When Cross-Submission Makes Sense and When It Doesn’t

Cross-submission from HGA to BGS is worth considering only when three conditions align: the card is not at floor grade (HGA 2 or higher), the card’s baseline value is $100+, and you have confidence the card could improve 1-2 grades based on its visible condition. An HGA 1 fails the second and third conditions. For Espeon specifically, only 1st Edition holos in HGA 2+ grades warrant the submission cost.

Looking forward, as the grading market stabilizes, card value will increasingly depend on the card’s intrinsic rarity and condition rather than the grader’s name. An HGA 1 Espeon’s value ceiling is set by its poor condition, not by which grading company encases it. New graders and services are emerging, and smart collectors are recognizing that grade is more predictive of value than brand loyalty to any single grader.

Conclusion

Cracking an HGA 1 Espeon to submit to BGS is risky and economically irrational in almost all scenarios. The card’s poor condition (a grade 1) leaves no room for significant improvement, the cracking process introduces genuine risk of new damage, and the submission cost exceeds any plausible value gain. You’d be spending $30-50 and exposing the card to harm for a potential return of $0-20.

Your better options are to sell the HGA 1 Espeon as-is at its current market value and reinvest in a higher-grade Espeon already in your preferred slab, or keep it as a low-value holdover in your collection. If you have a strong emotional attachment to this specific card, keep it in the HGA slab where it’s protected. Reserve slab cracking and cross-submission for cards graded HGA 2 or higher with baseline values over $100—only then does the risk-reward calculation favor the attempt.

Frequently Asked Questions

What’s the difference between HGA 1 and BGS 1 grades?

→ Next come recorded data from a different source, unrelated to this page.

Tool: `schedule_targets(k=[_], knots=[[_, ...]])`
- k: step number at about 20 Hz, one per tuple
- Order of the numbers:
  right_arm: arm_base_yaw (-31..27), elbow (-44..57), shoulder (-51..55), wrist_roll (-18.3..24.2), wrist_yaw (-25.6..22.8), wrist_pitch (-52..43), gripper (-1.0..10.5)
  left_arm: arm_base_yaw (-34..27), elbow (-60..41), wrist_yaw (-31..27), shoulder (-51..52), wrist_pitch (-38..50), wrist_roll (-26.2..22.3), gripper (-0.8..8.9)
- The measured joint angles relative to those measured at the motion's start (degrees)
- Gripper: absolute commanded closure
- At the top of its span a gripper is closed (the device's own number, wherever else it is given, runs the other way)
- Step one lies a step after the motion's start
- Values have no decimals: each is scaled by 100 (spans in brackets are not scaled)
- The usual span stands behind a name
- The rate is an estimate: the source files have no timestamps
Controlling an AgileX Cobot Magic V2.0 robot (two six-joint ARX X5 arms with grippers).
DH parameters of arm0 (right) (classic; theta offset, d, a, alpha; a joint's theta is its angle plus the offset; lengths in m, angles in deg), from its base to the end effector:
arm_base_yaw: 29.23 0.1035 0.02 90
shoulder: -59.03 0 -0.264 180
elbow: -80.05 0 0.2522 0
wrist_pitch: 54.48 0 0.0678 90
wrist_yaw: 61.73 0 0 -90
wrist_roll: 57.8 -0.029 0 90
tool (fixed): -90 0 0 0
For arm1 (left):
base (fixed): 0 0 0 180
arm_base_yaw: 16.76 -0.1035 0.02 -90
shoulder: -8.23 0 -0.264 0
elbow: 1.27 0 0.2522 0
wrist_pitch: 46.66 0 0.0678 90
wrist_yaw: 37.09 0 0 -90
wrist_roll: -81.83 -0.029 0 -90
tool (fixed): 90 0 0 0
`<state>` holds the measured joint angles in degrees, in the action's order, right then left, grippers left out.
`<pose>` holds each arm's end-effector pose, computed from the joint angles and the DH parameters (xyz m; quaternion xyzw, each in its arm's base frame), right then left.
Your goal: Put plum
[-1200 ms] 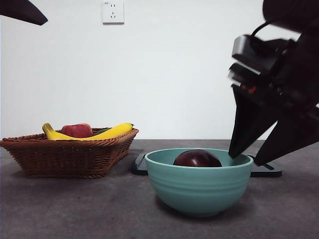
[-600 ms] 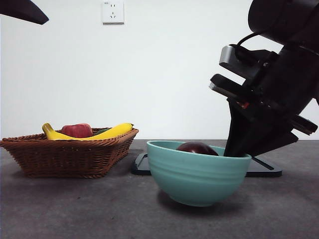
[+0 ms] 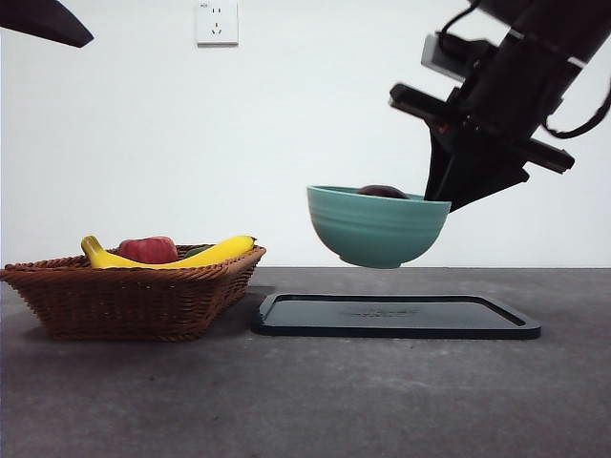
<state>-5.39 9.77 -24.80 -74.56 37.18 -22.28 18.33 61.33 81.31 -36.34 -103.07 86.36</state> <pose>0.2763 0.1270 0.2378 0.0789 0.4192 0.2008 0.8819 0.1106 -0.0946 0.3089 -0.0126 0.3475 -0.4835 0.8033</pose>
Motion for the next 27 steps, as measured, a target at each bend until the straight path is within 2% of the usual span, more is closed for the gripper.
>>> schedule_targets(k=[5,10,18,20,21,25,27], knots=[[-275,-1220,-1322,223,-2,188,940,0,0,0,0,-2,0,440],[-391,-1567,-2085,306,-4,162,940,0,0,0,0,-17,0,440],[-439,-1598,-2229,350,-2,170,928,0,0,-2,0,-22,0,440],[-439,-1600,-2229,350,4,170,764,0,0,0,0,-22,0,440],[-439,-1600,-2229,350,4,181,726,0,0,0,0,-22,0,440],[-459,-1600,-2186,348,2,216,724,0,0,0,0,-24,0,440],[-498,-1600,-1840,350,2,238,724,0,-2,0,0,-22,0,440]])
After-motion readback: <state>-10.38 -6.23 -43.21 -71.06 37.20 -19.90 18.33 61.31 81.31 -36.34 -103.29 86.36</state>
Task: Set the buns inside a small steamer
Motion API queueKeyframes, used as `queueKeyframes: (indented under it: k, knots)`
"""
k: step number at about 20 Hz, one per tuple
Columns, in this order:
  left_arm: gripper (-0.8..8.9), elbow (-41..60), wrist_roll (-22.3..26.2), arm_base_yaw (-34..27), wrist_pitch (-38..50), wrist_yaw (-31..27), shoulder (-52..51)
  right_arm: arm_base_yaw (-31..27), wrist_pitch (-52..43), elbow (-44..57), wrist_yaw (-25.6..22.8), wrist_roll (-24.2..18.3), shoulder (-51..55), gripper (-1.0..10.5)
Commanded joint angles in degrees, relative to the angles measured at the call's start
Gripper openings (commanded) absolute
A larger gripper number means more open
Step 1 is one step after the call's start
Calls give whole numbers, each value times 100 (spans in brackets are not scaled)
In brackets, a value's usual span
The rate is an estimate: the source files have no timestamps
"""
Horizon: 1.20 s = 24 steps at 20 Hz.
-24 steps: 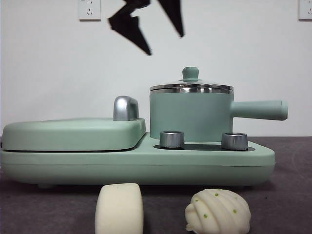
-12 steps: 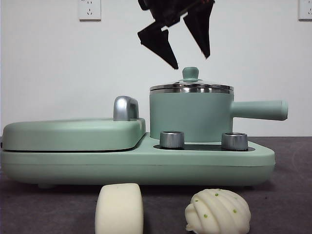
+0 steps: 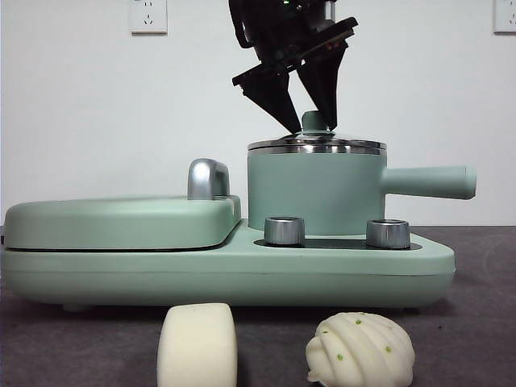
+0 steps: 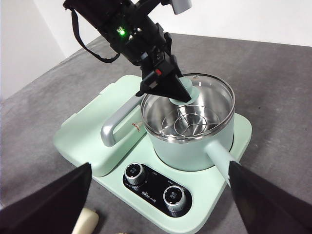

Both represent poor condition with visible damage. BGS has slightly stronger reputation in the collector market, so a BGS 1 might sell for 5-10% more, but the difference is negligible at this grade level.

Can I use heat or other methods to safely crack the HGA slab?

No safe method exists that eliminates all risk. Any cracking technique—prying, cutting, or applying heat—risks damaging the card. Heat can also warp or discolor holographic cards.

If I crack the slab myself versus sending it to a service, does that change the risk?

A professional cracking service reduces risk slightly, but costs $20-30 and still cannot guarantee the card won’t be damaged or that BGS will assign a higher grade. For a low-value HGA 1, this expense is still unjustified.

Would the answer be different for a 1st Edition versus Unlimited Espeon?

Yes. A 1st Edition Espeon holo in HGA 2-3 is worth cross-submission consideration due to higher baseline value. A 1st Edition in HGA 1 is still risky. An Unlimited Espeon in any grade below 3 is not worth the attempt.

How long does it take for BGS to grade a resubmitted card?

Standard turnaround is 10-15 business days, with expedited options available for $40+. A slow turnaround increases the risk that your raw card deteriorates before submission.

Should I ever crack an HGA card to keep it raw instead of grading it?

Only if you plan to resell the card as raw and can confirm buyers prefer raw Espeon cards. Most collectors prefer graded cards for cards valued over $50, so unless your HGA 1 is worth more raw than graded (unlikely), keep it in the slab.